Researchers from Mayo Clinic and collaborating institutions conducted a PRISMA 2020-compliant systematic review using a registered PROSPERO protocol. They searched six databases for studies published between 2000 and September 2025 evaluating artificial intelligence (AI) models applied to digitized whole-slide images of thyroid cancer. The review included original studies across multiple AI applications, with a quantitative meta-analysis focused on molecular prediction. Risk of bias was assessed using adapted QUADAS-2 and PROBAST-AI tools.
 
Among 1,015 screened records, the researchers identified 11 retrospective studies involving 13,174 patients that evaluated AI-based prediction of molecular status from thyroid histopathology. Six thyroid-specific studies evaluating BRAF V600E prediction were sufficiently homogeneous for meta-analysis, yielding a pooled area under the receiver operating characteristic curve (AUC) of 0.91 (95% CI, 0.88-0.94).
 
Performance also remained high across other molecular targets, although differences among study designs prevented pooled analysis. Individual studies reported AUCs ranging from 0.86 to 0.94 for models predicting RAS-related phenotypes, gene fusions, methylation patterns, and immune markers.
 
External validation was limited, as only three of the 11 studies included independent cohorts distinct from the training datasets. Those models predicted BRAF V600E mutations, combined BRAF-RAS gene expression signatures, and panRAS mutations while maintaining AUCs ranging from 0.88 to 0.94. The remaining studies relied on internal validation or publicly available datasets, limiting confidence in real-world performance.
 
Risk-of-bias assessment identified substantial methodological limitations. High risk of bias was observed in participant selection and analysis domains, primarily due to retrospective study designs, nonrepresentative patient cohorts, and limited external validation.

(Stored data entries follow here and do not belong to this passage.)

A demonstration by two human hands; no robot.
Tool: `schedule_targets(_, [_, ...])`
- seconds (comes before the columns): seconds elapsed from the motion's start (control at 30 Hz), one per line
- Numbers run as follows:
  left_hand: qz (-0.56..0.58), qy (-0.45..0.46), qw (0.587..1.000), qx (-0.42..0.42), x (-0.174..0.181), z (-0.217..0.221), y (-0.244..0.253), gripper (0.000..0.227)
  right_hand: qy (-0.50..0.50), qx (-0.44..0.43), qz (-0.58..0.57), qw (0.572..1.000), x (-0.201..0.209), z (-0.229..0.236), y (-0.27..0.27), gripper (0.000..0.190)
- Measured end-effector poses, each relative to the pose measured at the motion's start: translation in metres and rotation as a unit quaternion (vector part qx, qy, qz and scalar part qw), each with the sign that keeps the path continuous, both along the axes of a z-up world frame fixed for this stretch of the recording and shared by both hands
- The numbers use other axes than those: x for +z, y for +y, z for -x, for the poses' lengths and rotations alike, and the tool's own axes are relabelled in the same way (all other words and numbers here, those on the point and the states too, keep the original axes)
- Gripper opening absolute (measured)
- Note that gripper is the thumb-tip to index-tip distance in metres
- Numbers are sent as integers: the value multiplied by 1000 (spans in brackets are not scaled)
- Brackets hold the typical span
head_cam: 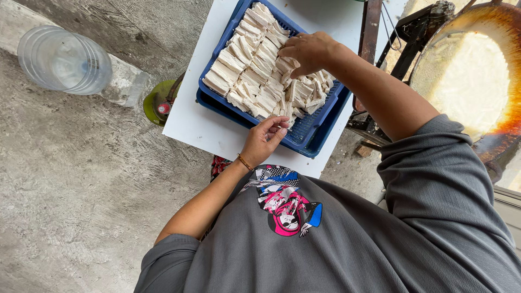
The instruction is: The person separates blocks of tofu from a blue basket and places them into a large wok containing hot oil.
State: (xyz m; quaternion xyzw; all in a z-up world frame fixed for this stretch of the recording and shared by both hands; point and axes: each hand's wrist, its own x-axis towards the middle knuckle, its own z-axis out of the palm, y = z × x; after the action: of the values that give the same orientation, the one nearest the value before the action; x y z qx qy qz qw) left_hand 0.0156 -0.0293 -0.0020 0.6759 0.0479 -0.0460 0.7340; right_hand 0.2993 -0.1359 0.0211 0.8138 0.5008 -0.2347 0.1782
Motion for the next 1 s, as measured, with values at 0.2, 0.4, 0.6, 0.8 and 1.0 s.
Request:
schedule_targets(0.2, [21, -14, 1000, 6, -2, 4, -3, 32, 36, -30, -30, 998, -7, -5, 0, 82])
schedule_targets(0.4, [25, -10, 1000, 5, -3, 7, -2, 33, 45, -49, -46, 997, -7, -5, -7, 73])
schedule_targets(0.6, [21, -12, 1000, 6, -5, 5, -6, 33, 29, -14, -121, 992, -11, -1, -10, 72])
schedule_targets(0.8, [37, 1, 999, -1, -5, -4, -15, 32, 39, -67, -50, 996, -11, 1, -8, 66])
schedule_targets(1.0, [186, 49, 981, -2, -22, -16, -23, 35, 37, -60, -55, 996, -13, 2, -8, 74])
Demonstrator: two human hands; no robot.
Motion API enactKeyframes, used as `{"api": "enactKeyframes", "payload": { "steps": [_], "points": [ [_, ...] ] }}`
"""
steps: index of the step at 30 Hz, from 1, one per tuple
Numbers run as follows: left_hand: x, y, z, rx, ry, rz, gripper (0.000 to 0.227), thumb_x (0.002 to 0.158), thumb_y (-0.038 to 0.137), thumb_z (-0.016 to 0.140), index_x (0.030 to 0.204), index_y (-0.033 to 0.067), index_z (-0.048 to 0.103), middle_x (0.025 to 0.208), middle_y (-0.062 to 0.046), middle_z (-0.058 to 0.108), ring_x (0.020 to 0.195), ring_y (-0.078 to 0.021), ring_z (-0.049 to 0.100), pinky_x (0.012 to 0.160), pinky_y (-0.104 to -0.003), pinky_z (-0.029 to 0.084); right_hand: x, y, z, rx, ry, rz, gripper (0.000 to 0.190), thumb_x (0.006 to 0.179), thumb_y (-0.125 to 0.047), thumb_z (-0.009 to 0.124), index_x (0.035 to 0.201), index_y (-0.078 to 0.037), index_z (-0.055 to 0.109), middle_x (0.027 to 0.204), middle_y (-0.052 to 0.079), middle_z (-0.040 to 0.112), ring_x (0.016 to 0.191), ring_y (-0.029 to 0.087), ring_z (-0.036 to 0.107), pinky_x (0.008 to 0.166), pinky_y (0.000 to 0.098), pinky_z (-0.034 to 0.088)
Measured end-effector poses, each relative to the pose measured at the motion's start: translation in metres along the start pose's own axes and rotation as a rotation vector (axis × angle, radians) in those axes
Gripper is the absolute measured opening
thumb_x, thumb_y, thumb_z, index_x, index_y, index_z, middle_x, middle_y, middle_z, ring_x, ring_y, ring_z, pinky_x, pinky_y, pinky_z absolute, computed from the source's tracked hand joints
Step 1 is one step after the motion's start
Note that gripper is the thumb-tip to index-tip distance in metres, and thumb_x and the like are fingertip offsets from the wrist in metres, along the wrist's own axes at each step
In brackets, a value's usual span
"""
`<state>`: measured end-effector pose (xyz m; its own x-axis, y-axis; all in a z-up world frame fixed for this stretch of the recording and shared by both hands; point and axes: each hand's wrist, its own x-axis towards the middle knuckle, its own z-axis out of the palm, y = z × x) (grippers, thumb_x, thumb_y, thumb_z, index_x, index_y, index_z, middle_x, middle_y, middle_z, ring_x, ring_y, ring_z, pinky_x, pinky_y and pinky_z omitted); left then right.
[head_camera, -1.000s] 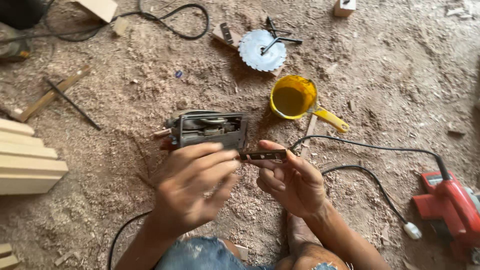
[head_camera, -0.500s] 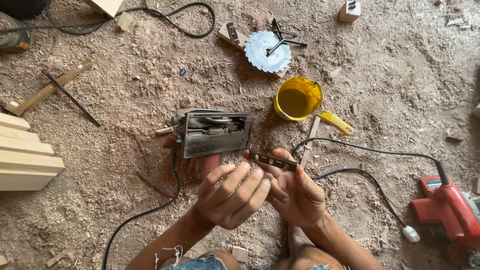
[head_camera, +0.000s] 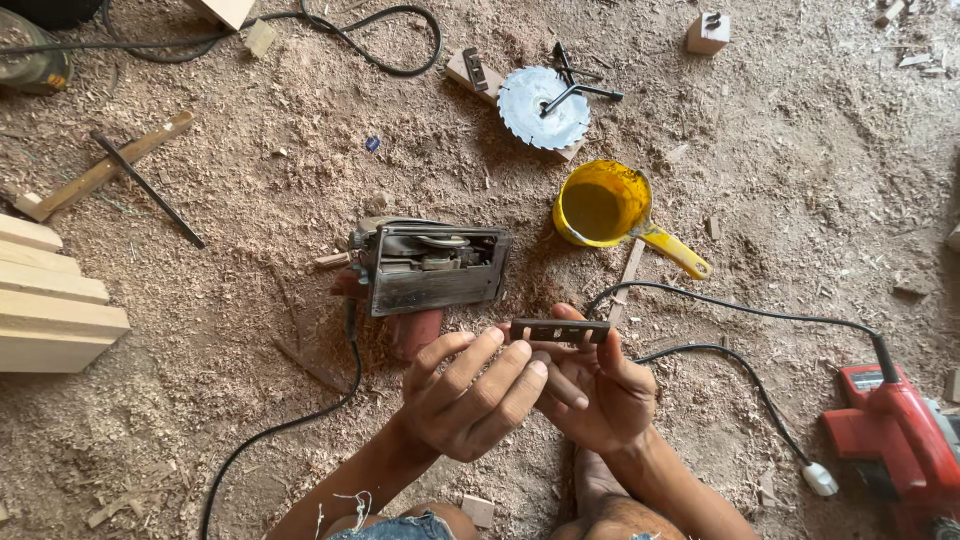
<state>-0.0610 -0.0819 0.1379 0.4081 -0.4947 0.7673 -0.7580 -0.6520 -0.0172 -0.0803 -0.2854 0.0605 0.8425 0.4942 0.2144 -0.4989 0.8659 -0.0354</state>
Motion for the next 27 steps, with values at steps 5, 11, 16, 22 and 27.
{"api": "enactKeyframes", "payload": {
  "steps": [5, 11, 16, 22, 27],
  "points": [
    [0.003, -0.001, -0.002, 0.036, 0.004, 0.004, 0.019, 0.106, 0.026, 0.066, 0.121, 0.0144, 0.07, 0.122, -0.001, 0.071, 0.113, -0.0193, 0.066, 0.097, -0.038, 0.051, -0.003, 0.0, -0.004, -0.031, 0.083, 0.002, 0.054, 0.114, -0.041, 0.038, 0.158, -0.01, 0.038, 0.15, 0.022, 0.052, 0.077, 0.011, 0.047, 0.088, 0.0326, 0.045],
    [-0.001, 0.0, 0.004, 0.055, 0.011, -0.019, 0.018, 0.109, 0.029, 0.066, 0.119, 0.0154, 0.069, 0.122, 0.0, 0.074, 0.115, -0.0181, 0.065, 0.099, -0.037, 0.05, -0.001, 0.001, -0.001, 0.007, 0.076, 0.014, 0.055, 0.113, -0.04, 0.037, 0.157, -0.008, 0.039, 0.142, 0.019, 0.057, 0.076, 0.013, 0.048, 0.083, 0.0333, 0.045],
    [-0.007, 0.0, 0.019, 0.063, 0.041, -0.042, 0.017, 0.108, 0.029, 0.066, 0.119, 0.0169, 0.069, 0.123, -0.001, 0.075, 0.118, -0.0196, 0.064, 0.105, -0.039, 0.045, 0.003, 0.003, 0.002, -0.043, 0.03, 0.031, 0.054, 0.117, -0.041, 0.036, 0.158, -0.005, 0.042, 0.125, 0.017, 0.063, 0.078, 0.013, 0.048, 0.087, 0.0346, 0.045],
    [-0.008, 0.001, 0.012, 0.057, -0.051, -0.098, 0.015, 0.106, 0.027, 0.066, 0.115, 0.0162, 0.071, 0.121, -0.002, 0.076, 0.117, -0.0198, 0.063, 0.105, -0.04, 0.045, 0.007, 0.004, 0.004, -0.056, 0.052, 0.048, 0.059, 0.114, -0.043, 0.035, 0.159, -0.004, 0.04, 0.124, 0.014, 0.063, 0.079, 0.013, 0.049, 0.087, 0.0353, 0.044],
    [-0.003, -0.002, 0.006, 0.043, -0.077, -0.078, 0.016, 0.105, 0.027, 0.065, 0.115, 0.0157, 0.072, 0.122, -0.003, 0.075, 0.117, -0.0193, 0.063, 0.104, -0.039, 0.045, 0.009, 0.005, 0.008, -0.061, 0.031, 0.027, 0.055, 0.115, -0.04, 0.033, 0.159, -0.009, 0.04, 0.135, 0.016, 0.062, 0.078, 0.014, 0.049, 0.083, 0.0347, 0.044]
  ]
}}
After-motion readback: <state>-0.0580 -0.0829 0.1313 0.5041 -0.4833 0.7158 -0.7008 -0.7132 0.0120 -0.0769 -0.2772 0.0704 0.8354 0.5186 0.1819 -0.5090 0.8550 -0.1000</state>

Researcher David Toro Tobon, MD, disclosed a consulting relationship with Immunovant Inc. No other conflicts of interest were reported.
 
AACE Endocrine AI invited lead author Ivan Mateo Alzamora Lopez, MD, of the Mayo Clinic in Rochester, Minnesota, to elaborate on the findings.
 
Why does this study matter?
 
Ivan Mateo Alzamora Lopez, MD
Dr. Lopez: Our main problem with thyroid cancer right now is overtreatment. We are finding a lot of small, indolent tumors, but disease-specific mortality hasn't really changed. To figure out who needs aggressive treatment and who can safely be monitored, we need to understand the tumor's biology. Current guidelines do not recommend comprehensive molecular testing on every single patient. Our review asks a practical question: Can we get those same molecular and prognostic signals from a standard hematoxylin-eosin pathology slide? We are already taking the tissue—we just need to digitize it. If AI can help the health care team predict molecular alterations from routine histology, it would provide benefits for patient care. Before we start using these models, we need to test whether they are ready for the clinic. That is what our study sets out to do—evaluate the true clinical readiness of these algorithms.
 
Was there any data that stood out?
 
Dr. Lopez: What surprised me most was the contrast between the strength of the early results and how much validation is still needed. BRAF-related molecular prediction from routine thyroid histology showed encouraging performance, suggesting that histologic patterns may carry meaningful information about tumor biology. At the same time, many studies still lacked independent external validation and demonstrated bias, mostly related to how cases were selected for training. That gap between promising results and limited clinical readiness became one of the central findings of our review.
 
How might the findings influence clinical practice in endocrinology?
 
Dr. Lopez: These findings are not ready to change clinical practice today, but they point to a future where routine pathology slides may provide more information than we currently use. For endocrinologists, this could eventually mean having another source of biologic insight to support risk stratification, treatment planning, and decisions about when molecular testing may be most helpful. Before that can happen, these models need prospective, multi-institutional validation to ensure they are reliable across different patients, institutions, pathology workflows, and real-world clinical settings.
 
Is there anything else you'd like to say about this work?
 
Dr. Lopez: AI in thyroid digital pathology should be viewed as a tool to support clinical care, not replace it. The goal is not to replace clinicians, pathologists, or molecular testing, but to help make better use of information that is already present in routinely collected tissue. High performance in retrospective datasets is only the beginning. Right now, the field needs broader representation in the data. Most of the algorithms we reviewed were trained heavily on classic papillary thyroid carcinoma, while aggressive variants and diverse global populations are understudied. If we want these tools to truly support clinical care and avoid overtreatment, we have to move beyond small, isolated datasets. The path forward relies on multi-institutional pathology foundation models, rigorous validation, and greater transparency in reporting methods. Ultimately, the goal is to improve patient care and make it more informed, individualized, and evidence-based.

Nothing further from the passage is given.